The output must be the data, printed exactly as written.
%%
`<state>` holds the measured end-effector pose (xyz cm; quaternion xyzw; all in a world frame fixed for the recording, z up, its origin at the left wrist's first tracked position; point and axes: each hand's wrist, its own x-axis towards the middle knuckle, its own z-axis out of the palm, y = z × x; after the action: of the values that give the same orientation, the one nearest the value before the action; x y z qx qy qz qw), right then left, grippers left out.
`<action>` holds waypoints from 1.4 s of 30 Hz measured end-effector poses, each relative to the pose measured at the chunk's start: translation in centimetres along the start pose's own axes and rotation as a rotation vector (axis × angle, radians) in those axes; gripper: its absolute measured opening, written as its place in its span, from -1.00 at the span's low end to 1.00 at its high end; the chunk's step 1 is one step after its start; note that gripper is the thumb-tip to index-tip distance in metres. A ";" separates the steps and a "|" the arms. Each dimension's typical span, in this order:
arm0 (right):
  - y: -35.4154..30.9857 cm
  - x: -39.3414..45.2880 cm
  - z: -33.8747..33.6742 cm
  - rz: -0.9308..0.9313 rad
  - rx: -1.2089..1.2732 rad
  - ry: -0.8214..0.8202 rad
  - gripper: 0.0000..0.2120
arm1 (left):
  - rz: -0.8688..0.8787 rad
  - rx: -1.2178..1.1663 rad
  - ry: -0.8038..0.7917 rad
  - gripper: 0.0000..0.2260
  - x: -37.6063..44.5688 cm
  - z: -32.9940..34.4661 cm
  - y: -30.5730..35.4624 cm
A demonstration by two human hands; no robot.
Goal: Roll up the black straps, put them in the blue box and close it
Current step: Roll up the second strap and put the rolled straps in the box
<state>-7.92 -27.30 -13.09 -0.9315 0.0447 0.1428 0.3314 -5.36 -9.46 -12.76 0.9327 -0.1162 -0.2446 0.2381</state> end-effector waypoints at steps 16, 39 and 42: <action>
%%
## Response to this exercise
`<state>` holds the measured end-effector pose (xyz cm; quaternion xyzw; all in a world frame fixed for the recording, z up, its origin at the left wrist's first tracked position; point and axes: each hand's wrist, its own x-axis towards the middle knuckle, its own z-axis out of the palm, y = z × x; after the action: of the values that give the same orientation, the one nearest the value before the action; x y z qx qy qz qw), right then left, grippers left out.
`<action>` holds waypoints from 1.4 s of 30 Hz measured end-effector poses, each relative to the pose measured at the chunk's start: translation in centimetres along the start pose's own axes and rotation as a rotation vector (axis × angle, radians) in those axes; gripper: its absolute measured opening, written as its place in its span, from -1.00 at the span's low end to 1.00 at its high end; the chunk's step 1 is one step after its start; note that gripper is the thumb-tip to index-tip distance in metres. A ";" separates the steps and a "|" the arms. Each dimension's typical span, in this order:
arm0 (right):
  - y: -35.4154..30.9857 cm
  - x: -39.3414..45.2880 cm
  - z: -33.8747..33.6742 cm
  - rz: -0.9308..0.9313 rad
  - rx: -1.2089..1.2732 rad
  - ry: -0.8214..0.8202 rad
  - gripper: 0.0000..0.2120
arm1 (left):
  - rz: -0.8688..0.8787 rad
  - rx: -1.2178..1.1663 rad
  - ry: -0.8038..0.7917 rad
  - gripper: 0.0000..0.2260
  - x: -37.6063..44.5688 cm
  - z: -32.9940..34.4661 cm
  - y: -30.5730..35.4624 cm
A demonstration by two human hands; no robot.
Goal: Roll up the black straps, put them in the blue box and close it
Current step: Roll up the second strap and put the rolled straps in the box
<state>-7.92 -27.30 -13.09 -0.9315 0.0447 0.1428 0.3314 -5.36 -9.46 -12.76 0.9327 -0.1162 -0.2446 0.2381</state> end-effector waypoints at steps 16, 39 and 42: <action>

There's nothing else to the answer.